23 November 2020
To boost its military space business, Lockheed Martin turns to commercial players
By Sandra Erwin
To compete in an unconventional program like the Space Development Agency's Transport Layer, Lockheed Martin decided to team up with commercial companies.
WASHINGTON — A contract to build 10 satellites for the Pentagon’s Space Development Agency for $187.5 million is small for a company with $65 billion in annual sales. But Lockheed Martin sees it as a significant win, executives said, because it positions the company for a changing DoD space market that wants access to the latest commercial innovations.
Lockheed Martin and York Space Systems each will build 10 satellites for the Space Development Agency’s Transport Layer mesh network that will provide global high-speed broadband to military users.
Compared to traditional big-ticket satellite programs, the Transport Layer is a shift from the norm. It uses low-cost commoditized spacecraft to build a large constellation of interconnected satellites in low-Earth orbit.

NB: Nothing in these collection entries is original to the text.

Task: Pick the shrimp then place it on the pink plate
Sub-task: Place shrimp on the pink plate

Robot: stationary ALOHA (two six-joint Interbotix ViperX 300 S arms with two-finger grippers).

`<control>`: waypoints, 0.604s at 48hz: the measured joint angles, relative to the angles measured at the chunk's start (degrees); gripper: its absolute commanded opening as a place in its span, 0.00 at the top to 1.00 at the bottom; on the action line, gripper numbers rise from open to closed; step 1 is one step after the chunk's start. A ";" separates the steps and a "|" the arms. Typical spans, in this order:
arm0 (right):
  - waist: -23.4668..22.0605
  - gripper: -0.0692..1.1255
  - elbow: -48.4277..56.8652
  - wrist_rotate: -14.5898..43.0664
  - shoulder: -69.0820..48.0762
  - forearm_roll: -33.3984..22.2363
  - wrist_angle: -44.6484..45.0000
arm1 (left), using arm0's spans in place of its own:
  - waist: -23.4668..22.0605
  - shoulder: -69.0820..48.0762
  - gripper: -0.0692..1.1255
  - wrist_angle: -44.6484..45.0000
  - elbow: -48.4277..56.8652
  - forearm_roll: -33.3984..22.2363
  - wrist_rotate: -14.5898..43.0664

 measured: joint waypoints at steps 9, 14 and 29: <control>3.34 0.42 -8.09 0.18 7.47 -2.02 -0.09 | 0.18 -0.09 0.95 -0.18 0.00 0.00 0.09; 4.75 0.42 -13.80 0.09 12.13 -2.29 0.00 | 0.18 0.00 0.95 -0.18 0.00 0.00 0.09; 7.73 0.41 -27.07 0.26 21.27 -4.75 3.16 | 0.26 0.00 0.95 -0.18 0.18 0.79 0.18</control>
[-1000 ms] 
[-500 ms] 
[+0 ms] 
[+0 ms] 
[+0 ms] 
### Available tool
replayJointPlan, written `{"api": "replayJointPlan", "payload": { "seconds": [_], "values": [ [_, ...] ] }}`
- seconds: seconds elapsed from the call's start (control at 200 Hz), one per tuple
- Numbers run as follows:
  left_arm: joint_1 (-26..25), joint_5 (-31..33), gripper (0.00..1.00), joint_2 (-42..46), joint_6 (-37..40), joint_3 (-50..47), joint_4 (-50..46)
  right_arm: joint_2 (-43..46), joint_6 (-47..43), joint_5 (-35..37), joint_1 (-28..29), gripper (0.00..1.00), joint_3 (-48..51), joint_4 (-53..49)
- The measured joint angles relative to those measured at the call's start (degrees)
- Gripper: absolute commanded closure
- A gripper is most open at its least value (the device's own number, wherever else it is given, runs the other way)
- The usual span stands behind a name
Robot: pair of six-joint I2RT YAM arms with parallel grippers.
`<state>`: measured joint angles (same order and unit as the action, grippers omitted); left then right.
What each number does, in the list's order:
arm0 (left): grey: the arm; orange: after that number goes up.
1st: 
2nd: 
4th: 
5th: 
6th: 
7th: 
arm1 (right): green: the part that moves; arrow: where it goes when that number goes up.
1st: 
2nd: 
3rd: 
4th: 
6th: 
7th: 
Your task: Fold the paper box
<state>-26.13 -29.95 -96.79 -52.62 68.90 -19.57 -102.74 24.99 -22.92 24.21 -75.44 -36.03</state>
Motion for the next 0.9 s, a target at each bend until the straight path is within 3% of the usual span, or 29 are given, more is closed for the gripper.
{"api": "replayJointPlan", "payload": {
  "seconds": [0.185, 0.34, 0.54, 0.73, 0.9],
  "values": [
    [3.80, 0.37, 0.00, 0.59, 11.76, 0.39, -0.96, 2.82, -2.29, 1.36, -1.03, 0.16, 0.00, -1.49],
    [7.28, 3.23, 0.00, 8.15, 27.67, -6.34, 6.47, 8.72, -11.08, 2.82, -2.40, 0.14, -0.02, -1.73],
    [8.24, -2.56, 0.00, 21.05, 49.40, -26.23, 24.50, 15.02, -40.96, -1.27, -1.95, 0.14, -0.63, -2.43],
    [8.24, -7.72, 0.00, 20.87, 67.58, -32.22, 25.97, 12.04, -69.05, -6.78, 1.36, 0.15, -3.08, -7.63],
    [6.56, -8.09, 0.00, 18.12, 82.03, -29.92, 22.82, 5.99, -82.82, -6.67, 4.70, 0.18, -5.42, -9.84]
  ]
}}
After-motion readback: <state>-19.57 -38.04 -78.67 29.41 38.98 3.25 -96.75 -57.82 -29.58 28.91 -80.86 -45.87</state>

Lockheed Martin CEO Jim Taiclet during a third-quarter earnings call with analysts last month called out the Space Development Agency contract as a “real breakthrough” that gives the company early entry into the Pentagon’s future space internet.
“This will be a competitive space,” said Taiclet, who is a former telecom executive. “And we want to get out in front of it.”
One of the key decisions that helped Lockheed Martin win the Transport Layer contract was to team up with commercial players, said Kay Sears, vice president and general manager of the military division of Lockheed Martin Space.
“Maybe it was a little bit of a surprise that we won,” Sears told SpaceNews in a recent interview.
“I think they picked us because of our approach … of working with other companies and bringing in nontraditional partners,” she said.
“We believe one of our responsibilities as a traditional defense contractor is to look broadly at the supply base and make sure we understand the technologies that other companies bring and onboard them onto programs,” Sears added. “That was a key part of a strategy with the Transport Layer, to have a strong group of companies to show key demonstrations.”
Lockheed Martin’s partners include Tyvak Nano-Satellite Systems — a company that Lockheed Martin directly invested in — and Telesat U.S. Services, a subsidiary of Canadian satellite operator Telesat, that plans to build a low-orbit broadband constellation of 298 satellites. A small business, Innoflight, provides the mission computer and payload processor.
Mesh network a ‘strategic’ capability
A key attribute of the Transport Layer is that data can be passed from satellite to satellite via optical links without having to rely on ground stations in areas where adversaries could jam signals or hack into systems. It was important for Lockheed Martin to be part of this program because of its strategic significance, Sears said, as the network will be used to connect military command centers, weapon systems and platforms across the sea, land, air and space domains, a concept known as joint all-domain command and control.
Transport Layer satellites — regardless of who makes them — have to be able to talk to each other via optical inter-satellite links that use lasers to beam data across space. The Space Development Agency said optical inter-satellite links are “one of the most critical technologies required to be demonstrated for Tranche 0.” Tranche 0 is the initial deployment planned for 2022.
The agency’s emphasis on interoperability and the use of optical inter-satellite links is why Lockheed Martin brought in Telesat. The commercial satellite operator was selected last month by the Defense Advanced Research Projects agency to deploy two satellites in 2021 to demonstrate optical inter-satellite links in orbit for DARPA’s Blackjack program.
Telesat is building a LEO constellation where each satellite will have four optical links. As Telesat begins to deploy the network starting in 2023, Lockheed Martin wants to demonstrate interoperability between the optical inter-satellite links of the Transport Layer satellites and those of Telesat’s LEO constellation.
Compatibility between the Transport Layer and commercial systems is not required under the Space Development Agency contract, but Lockheed Martin and Telesat want to make that happen. Their thinking is that the military will need bigger pipes to move data than what government satellites alone will be able to provide, so having access to commercial capacity will be important.
“Our idea to connect to a commercial LEO constellation would add resiliency and depth to the communications network,” Sears said.
The military now leases capacity on commercial geostationary satellites for communications and for moving data. Lockheed and Telesat want to show how military users of the Transport Layer could move traffic over LEO commercial networks.
Government-commercial interoperability will require everyone to agree on standards for optical inter-satellite links so they can connect.
Telesat’s satellites for the DARPA demonstration will use laser communications terminals made by the German company Mynaric. As part of the deal, Mynaric will build a laser communication interoperability lab in Los Angeles that will simulate conditions in space to test interoperability between different vendors’ terminals.
The optical links for the Transport Layer satellites will be tested at the Naval Research Laboratory in Washington, D.C. The lab will have to certify that the laser communications terminals in Lockheed Martin’s satellites are interoperable with those used by the other vendor, York Space Systems.
Lockheed Martin said Telesat’s supplier Mynaric is not providing the optical links for the Transport Layer. A spokesman said Lockheed could not yet disclose which vendor it has selected.